Characterization of global synkineses during hand grip in hemiparetic patients

Abstract

Objective: Global synkineses are defined as nonpurposive associated movements on the involved side of hemiparetic subjects that are triggered during a voluntary movement. The purpose of this study was to characterize the intensity and pattern of upper limb global synkineses in hemiparetic subjects with a static biarticular dynamometer and electromyography during maximal progressive hand grip on the unaffected side. Design: Survey, convenience sample. Settings: University secondary care rehabilitation center. Data Set: Global synkineses (ie, torques and electromyographic activities) in patients with severe ( n = 8) and moderate ( n = 7) deficits in motor performance, as evaluated by the Fugl-Meyer assessment, were compared with those obtained in a group of healthy subjects ( n = 11).
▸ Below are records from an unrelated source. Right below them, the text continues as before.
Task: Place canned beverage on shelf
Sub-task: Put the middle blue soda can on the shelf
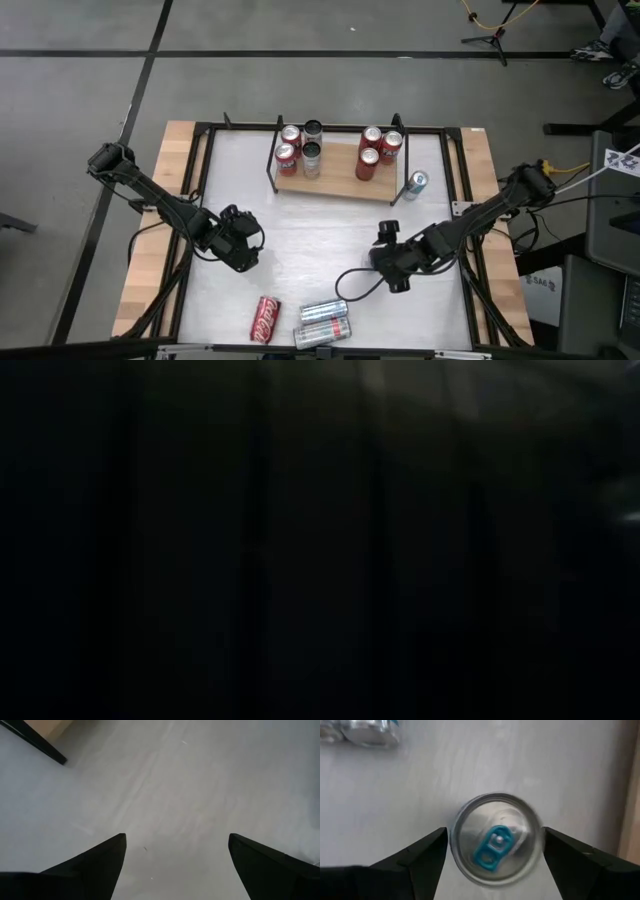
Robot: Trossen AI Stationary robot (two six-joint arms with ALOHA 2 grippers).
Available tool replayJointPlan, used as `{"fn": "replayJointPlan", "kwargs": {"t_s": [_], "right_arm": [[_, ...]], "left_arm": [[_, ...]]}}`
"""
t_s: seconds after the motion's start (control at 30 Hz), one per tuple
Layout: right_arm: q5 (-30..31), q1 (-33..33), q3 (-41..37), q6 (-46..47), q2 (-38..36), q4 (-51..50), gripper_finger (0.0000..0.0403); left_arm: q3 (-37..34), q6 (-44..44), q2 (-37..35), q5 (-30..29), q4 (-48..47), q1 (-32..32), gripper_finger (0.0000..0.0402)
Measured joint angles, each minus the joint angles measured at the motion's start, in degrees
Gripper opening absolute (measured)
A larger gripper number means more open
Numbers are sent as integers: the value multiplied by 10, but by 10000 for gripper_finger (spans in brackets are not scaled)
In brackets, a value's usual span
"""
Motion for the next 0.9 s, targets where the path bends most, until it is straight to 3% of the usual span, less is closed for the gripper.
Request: {"fn": "replayJointPlan", "kwargs": {"t_s": [0.4,0.7,0.9], "right_arm": [[-4,0,0,-23,41,2,306],[-8,-4,1,-23,41,25,218],[-33,-40,17,-25,41,42,216]], "left_arm": [[0,24,0,-30,45,0,344],[0,96,0,-91,126,1,344],[0,100,0,-92,136,12,344]]}}
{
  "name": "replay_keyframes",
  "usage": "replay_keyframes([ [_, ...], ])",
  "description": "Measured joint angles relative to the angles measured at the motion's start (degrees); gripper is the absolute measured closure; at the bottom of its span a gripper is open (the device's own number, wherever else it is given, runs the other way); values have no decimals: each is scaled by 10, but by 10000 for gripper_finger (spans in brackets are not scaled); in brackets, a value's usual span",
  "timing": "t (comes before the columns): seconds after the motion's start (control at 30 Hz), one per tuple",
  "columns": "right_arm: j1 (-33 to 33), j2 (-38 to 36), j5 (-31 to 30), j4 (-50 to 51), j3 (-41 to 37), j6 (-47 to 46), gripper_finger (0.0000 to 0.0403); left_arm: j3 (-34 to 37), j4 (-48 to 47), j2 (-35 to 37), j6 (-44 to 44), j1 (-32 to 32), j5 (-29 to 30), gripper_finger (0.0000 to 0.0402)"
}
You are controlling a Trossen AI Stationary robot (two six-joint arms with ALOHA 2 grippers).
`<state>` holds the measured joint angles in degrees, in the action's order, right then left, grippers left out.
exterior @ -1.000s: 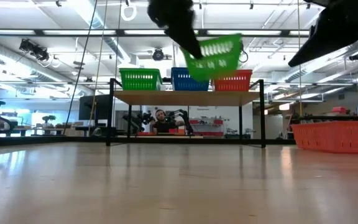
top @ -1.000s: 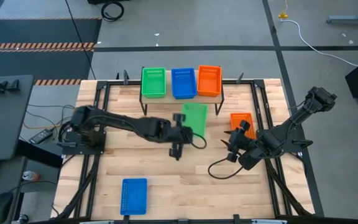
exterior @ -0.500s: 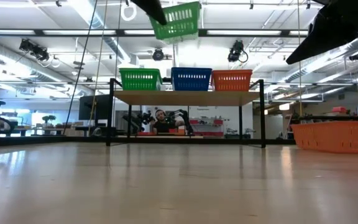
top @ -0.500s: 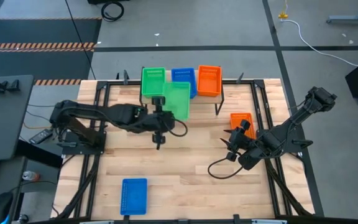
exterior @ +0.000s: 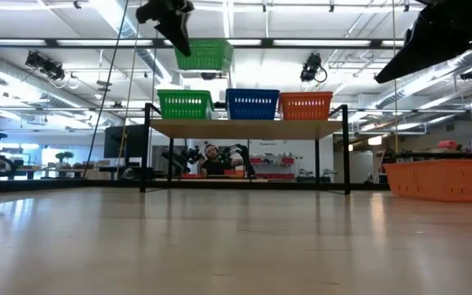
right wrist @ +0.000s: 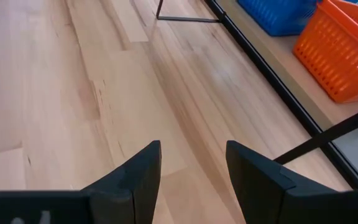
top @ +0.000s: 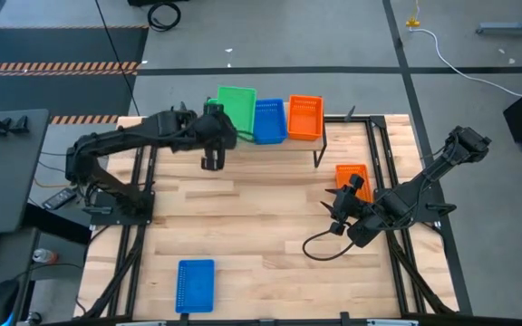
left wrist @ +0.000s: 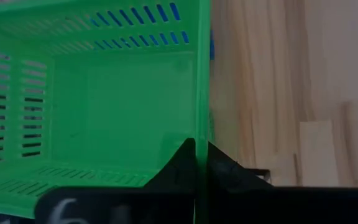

Clinically the subjects from the severe deficit group were more spastic and showed less strength at the elbow than the subjects from the moderate deficit group. Results: Results of analyses of variance showed significant increases of shoulder torque in flexion and internal rotation, and elbow torque in flexion, with increasing force exertion during contralateral hand grip in subjects with severe deficits ( p < .05). Furthermore, in these subjects increases of electromyographic activity were also observed in biceps brachii, brachioradialis, and triceps brachii muscles with increasing hand grip force levels. In contrast, no significant torques or electromyographic increases were observed in subjects with moderate deficits and in control subjects during contralateral hand grip exertions. Conclusion: These results provide a quantitative assessment of the kinematic and electromyographic patterns of global synkineses and their correlates with clinical observations. Within the limits of the lexperimental results presented in this study, it is suggested that global synkineses result from contralateral overflow of the voluntary command to hyperexcitable motoneuron pools.